#### What is being asked:
Locate the line bearing "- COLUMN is" in the material below, then reproduce it and each following line up to and including the line bearing "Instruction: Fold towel".

━━━━━━━━━━

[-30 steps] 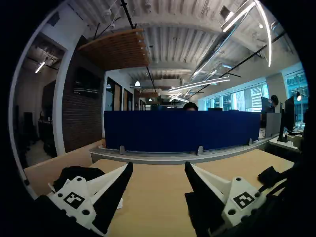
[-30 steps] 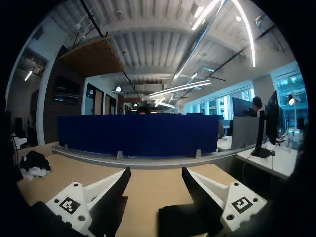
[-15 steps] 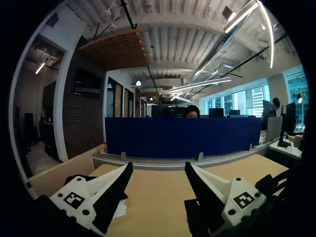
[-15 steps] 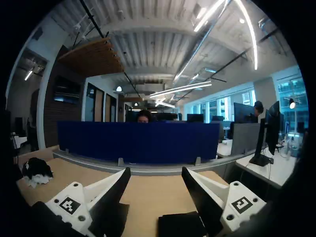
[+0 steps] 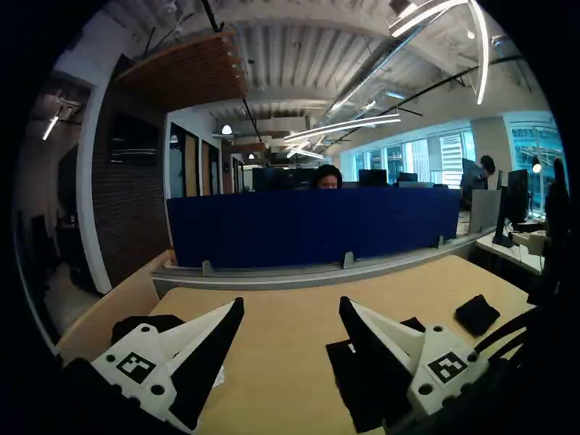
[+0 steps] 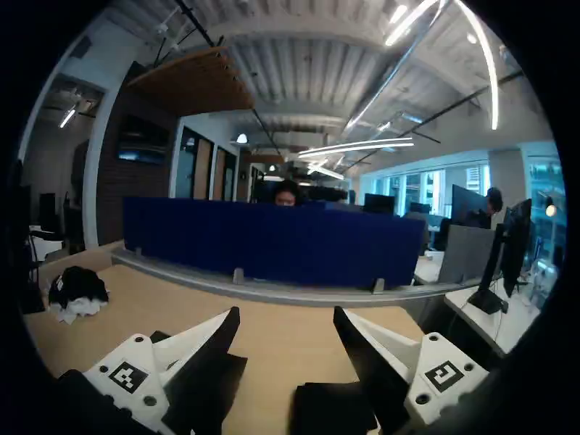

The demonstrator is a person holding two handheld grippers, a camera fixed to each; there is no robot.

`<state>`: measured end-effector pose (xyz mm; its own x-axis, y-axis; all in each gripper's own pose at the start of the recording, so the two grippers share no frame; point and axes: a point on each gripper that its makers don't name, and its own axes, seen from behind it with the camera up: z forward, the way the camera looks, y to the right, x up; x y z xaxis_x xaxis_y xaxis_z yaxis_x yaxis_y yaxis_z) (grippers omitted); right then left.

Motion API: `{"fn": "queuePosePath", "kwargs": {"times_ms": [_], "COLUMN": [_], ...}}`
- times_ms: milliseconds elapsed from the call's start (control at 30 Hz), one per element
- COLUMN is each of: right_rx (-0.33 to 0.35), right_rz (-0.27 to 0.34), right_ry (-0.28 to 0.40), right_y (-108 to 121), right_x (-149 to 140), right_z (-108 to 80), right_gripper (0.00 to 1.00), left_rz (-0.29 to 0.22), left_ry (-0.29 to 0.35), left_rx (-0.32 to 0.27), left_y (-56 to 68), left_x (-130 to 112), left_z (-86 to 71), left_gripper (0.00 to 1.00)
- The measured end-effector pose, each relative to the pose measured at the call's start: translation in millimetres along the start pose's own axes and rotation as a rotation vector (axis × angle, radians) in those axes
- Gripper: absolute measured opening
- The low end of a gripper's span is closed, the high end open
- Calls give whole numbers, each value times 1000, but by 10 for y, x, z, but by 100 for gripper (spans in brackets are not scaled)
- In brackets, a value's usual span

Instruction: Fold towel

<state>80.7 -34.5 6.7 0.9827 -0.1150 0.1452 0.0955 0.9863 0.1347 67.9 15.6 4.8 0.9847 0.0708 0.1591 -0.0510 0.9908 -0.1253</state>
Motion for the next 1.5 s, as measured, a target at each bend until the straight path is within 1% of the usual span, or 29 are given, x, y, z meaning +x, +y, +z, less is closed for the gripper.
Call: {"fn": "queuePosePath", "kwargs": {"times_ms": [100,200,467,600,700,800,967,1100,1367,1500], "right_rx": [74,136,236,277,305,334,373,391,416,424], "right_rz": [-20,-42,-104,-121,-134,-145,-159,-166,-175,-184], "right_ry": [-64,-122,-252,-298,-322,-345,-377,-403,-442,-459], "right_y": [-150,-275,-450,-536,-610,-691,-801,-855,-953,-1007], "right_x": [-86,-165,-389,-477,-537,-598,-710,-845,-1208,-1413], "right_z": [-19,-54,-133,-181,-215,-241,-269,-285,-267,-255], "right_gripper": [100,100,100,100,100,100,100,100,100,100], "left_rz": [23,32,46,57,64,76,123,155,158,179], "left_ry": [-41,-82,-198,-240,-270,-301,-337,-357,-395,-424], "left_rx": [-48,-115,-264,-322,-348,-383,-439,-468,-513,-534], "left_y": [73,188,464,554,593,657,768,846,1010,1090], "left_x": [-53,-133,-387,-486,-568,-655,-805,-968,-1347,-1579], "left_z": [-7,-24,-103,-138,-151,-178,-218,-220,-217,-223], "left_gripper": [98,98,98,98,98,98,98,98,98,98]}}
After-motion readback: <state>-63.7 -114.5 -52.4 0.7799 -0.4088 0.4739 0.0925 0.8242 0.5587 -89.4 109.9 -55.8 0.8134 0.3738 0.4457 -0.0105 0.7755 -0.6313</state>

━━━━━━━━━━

#### Task response:
- COLUMN is each of: right_rx (-0.33 to 0.35), right_rz (-0.27 to 0.34), right_ry (-0.28 to 0.40), right_y (-108 to 121), right_x (-149 to 140), right_z (-108 to 80), right_gripper (0.00 to 1.00), left_rz (-0.29 to 0.22), left_ry (-0.29 to 0.35), left_rx (-0.32 to 0.27), left_y (-56 to 68), left_x (-130 to 112), left_z (-86 to 71), left_gripper (0.00 to 1.00)
- The measured end-effector pose, each relative to the pose measured at the call's start: translation in millimetres along the start pose's own axes and rotation as a rotation vector (axis × angle, radians) in those axes
- Gripper: absolute measured opening
- The low end of a gripper's span is closed, the high end open
- Calls give whole numbers, each value times 1000, but by 10 for y, x, z, but by 100 for gripper (spans in brackets are not scaled)
- In brackets, a value's usual span

Instruction: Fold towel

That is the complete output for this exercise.